Business goal: Examine how soccer fans feel about the 2022 World Cup, and how their feelings evolve over time.
Technical proposal: First extract all the posts relevant to the 2022 World Cup from all the available records. Then apply sentiment analysis for each post to examine the feeling towards the World Cup. Finally track the sentiment over time to see how soccer fans’ feelings change.
Machine Learning
- Business Goal: Predict the Popularity of Reddit Posts in Soccer Subreddits, Considering Multiple Factors
- Technical Proposal: Collect Reddit posts from diverse soccer-related subreddits and analyze various factors, including time of day, day of the week, and the presence of URLs, among others, to forecast a post’s popularity.
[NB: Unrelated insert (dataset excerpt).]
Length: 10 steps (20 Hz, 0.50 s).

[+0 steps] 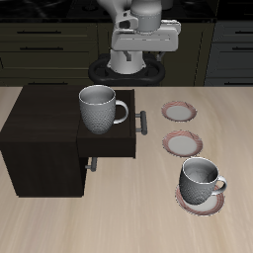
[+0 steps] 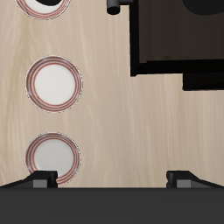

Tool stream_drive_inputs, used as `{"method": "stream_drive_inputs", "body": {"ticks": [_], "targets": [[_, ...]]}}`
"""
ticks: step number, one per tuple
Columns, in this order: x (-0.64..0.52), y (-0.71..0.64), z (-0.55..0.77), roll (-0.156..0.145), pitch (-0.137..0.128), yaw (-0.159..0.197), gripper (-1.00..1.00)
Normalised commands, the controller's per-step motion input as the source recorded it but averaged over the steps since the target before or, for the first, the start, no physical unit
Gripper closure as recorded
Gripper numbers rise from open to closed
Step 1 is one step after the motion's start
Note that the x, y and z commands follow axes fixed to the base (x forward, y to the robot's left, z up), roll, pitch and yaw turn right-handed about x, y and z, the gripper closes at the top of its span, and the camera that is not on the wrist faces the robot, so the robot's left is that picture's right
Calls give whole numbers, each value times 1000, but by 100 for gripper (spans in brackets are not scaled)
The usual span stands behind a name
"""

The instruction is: Place the porcelain mug that is on the plate onto the middle plate relative to the robot

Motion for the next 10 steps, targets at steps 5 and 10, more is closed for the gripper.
{"method": "stream_drive_inputs", "body": {"ticks": [5, 10], "targets": [[230, 554, 151, 25, -6, -18, -100], [214, 451, 73, 18, 18, -16, -100]]}}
Convert time-related data into numeric formats and convert categorical label variables, such as URL presence, into binary dummy variables. For the target column, establish a threshold, such as a specified number of comments, to distinguish between popular and non-popular posts, encoding it as a binary variable. Subsequently, develop a classification model to predict the likelihood of a post becoming popular upon submission to Reddit.
- Business Goal: Predict the outcome of upcoming games based on the sentiment or volume of the discussions before the games.
- Technical Proposal: Use historical game outcome records to serve as training labels for the model. Merge sentiment and volume metrics with historical game outcomes based on the date and teams playing, and select relevant features that contribute to predictive accuracy (e.g., sentiment score, volume of posts, time series data). Experiment with various ML algorithms (e.g., logistic regression, random forests, SVM, neural networks) to find the best performer, use cross-validation techniques to evaluate model performance. Evaluate the percentage of correct predictions.
Business goal: Develop a machine learning-based solution to predict the controversiality of social media posts using their textual content and user engagement scores.
Technical proposal: Implement a machine learning model that integrates Natural Language Processing to analyze the textual content of posts (‘body’) and numerical analysis of engagement scores. Utilize logistic regression to categorize posts into controversial or non-controversial, leveraging insights about the interplay between content and user interactions.
Business goal: Determine whether unsupervised models can be utilized to divide the users into different fan bases.
Technical proposal: Apply NLP to extract the posts related to soccer. Then convert the body message into multiple dummy variables indicating the presence and frequency of certain words and topics. Leverage clustering algorithms to divide the unique users into different groups and identify the common features within each group. Examine whether these groups are consistent with the existing fan bases in the world.